I am at the academy to see how it compares to other institutions that offer training and education to adults. And adult education it certainly is, with 85 per cent of the 800 or so entrants each year arriving with a first degree under their belts and an average age of 23.
Matthew Midlane explains how the academic side of things is integrated with weapons training and other physical training. Cadets are taught about international affairs, war studies and communication. This being the 21st century, learning how to deal with the media is an important part of those studies.
After a brief chat with some of the lecturers, Iam into my first lesson.
Military discipline means that there are no problems with lateness here: all 11 of the group are sitting with pens poised when senior lecturer James Higgs arrives to guide them through the changes in Nato's role since the collapse of communism. The students, nine men and two women, are interested, articulate and ready to ask as well as answer questions.
Despite the atmosphere of enquiry, however, the perspective they are being given is decidedly a British one, complete with the customary sideswipe at the real enemy - not the Russians, the Germans or even the Iraqis, but our old friends and neighbours, the French.
In many ways the young men and women ranged in front of me are like any other adult students. But anybody who has spent more than five minutes in the place cannot help but notice the differences too. You turn a corner and there are two, three or four of them spontaneously marching their way to classes.
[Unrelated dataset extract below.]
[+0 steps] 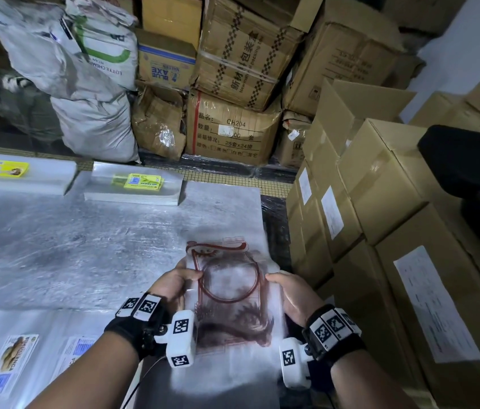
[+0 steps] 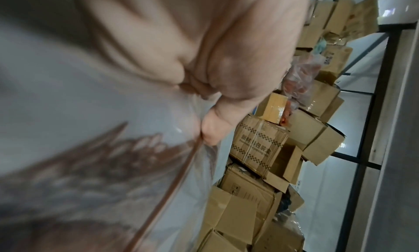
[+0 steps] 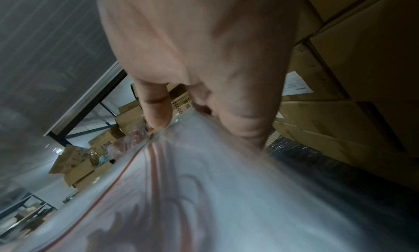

They carry guns too, a practice not to be recommended on most college campuses. "Are they loaded?" I naively ask my "minder" for the day, Lt Col Matthew Bailey. "Oh God no," he replies, explaining that live ammunition is strictly reserved for the firing ranges.
Talking to them, the class of 2005 come across as good- humoured, bright and supremely confident. All this commitment and sense of purpose can be slightly scary to the outsider. They are so desperately keen, constantly throwing little grenades of vigour into the conversation, such as "the ultimate challenge" and the joys of being "pushed well beyond the comfort zone".
After lunch, I am driven across that part of the Home Counties that seems to be entirely cordoned off behind MOD barbed wire, to observe how cadets in their senior term are coping with Operation Broadsword. For the purpose of the exercise, Hampshire has become "Hampshiranda", an imaginary land riven by civil strife, ethnic cleansing and terrorist outrages. There is a para-military force on the loose, the aid agencies are trying to feed the hapless civilians and every now and then a suicide bomber turns up.
Confusing? Well that's the point, says the man running the show, Major Richard Crossen. Modern warfare no longer involves two massed armies facing one another across miles of empty countryside. Today things are likely to be much messier, as exemplified by recent conflicts in Bosnia, Sierra Leone and Iraq.
The action is due to take place in a simulated urban setting, first built to train soldiers of another generation how to police Northern Ireland.
Some Gurkhas in civilian clothes set up barricades, light fires and generally look like they mean business. A lorry load of rotten potatoes rumbles by. "They're for the riot," Major Crossen says cheerfully.
"They threw bricks at us in my time," Matthew Bailey wryly comments.
Back at the ranch I make my most remarkable discovery of the day: in a month's time they are expecting their first-ever full inspection by the Adult Learning Inspectorate - and no one is the slightest bit bothered about it. Colonel Patrick Tomlinson admits that it has caused some extra paperwork, but shrugs off any need for special preparations. "We're all pretty calm about it," he says.
When I ask the lecturers, they just stare at me blankly and ask: "What inspection?"
"I'm sure they'll tell us about it in good time," one remarks.